▶ [Available data]:
============================================================

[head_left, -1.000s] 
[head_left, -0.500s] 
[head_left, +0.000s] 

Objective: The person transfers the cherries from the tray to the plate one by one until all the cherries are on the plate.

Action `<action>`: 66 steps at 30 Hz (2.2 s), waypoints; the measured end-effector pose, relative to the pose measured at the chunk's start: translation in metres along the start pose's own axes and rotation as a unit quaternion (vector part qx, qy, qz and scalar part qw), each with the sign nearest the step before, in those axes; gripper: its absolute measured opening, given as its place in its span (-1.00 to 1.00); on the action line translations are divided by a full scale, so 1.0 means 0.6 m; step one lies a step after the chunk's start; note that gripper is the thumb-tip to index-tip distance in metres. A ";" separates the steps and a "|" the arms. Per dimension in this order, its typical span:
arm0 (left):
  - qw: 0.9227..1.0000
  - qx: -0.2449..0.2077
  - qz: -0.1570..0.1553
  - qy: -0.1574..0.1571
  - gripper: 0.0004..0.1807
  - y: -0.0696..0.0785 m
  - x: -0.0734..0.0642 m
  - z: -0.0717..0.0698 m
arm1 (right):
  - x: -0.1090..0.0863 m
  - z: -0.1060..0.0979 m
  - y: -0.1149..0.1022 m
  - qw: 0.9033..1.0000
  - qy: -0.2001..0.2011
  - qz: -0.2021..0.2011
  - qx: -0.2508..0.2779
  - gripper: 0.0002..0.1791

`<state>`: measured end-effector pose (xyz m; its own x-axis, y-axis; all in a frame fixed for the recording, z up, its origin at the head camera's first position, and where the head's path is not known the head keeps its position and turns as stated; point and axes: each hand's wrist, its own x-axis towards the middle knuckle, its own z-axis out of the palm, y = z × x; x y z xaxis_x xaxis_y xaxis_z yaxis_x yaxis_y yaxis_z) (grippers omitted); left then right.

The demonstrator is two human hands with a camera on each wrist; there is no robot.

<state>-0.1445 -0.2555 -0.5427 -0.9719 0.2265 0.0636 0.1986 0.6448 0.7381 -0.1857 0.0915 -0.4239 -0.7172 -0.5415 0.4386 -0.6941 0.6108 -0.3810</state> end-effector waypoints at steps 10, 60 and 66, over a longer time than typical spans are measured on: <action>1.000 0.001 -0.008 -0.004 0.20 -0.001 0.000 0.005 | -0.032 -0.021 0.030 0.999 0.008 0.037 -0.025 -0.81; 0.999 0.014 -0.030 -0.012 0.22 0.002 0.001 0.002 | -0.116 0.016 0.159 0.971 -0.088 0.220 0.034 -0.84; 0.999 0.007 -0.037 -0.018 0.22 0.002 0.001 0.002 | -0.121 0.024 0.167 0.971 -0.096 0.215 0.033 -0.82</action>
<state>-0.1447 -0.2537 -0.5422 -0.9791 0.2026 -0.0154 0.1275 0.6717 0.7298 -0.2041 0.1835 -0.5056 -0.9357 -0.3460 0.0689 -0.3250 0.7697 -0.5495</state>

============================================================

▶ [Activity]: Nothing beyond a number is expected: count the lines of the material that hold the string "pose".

▶ [Solution to the exercise]: 2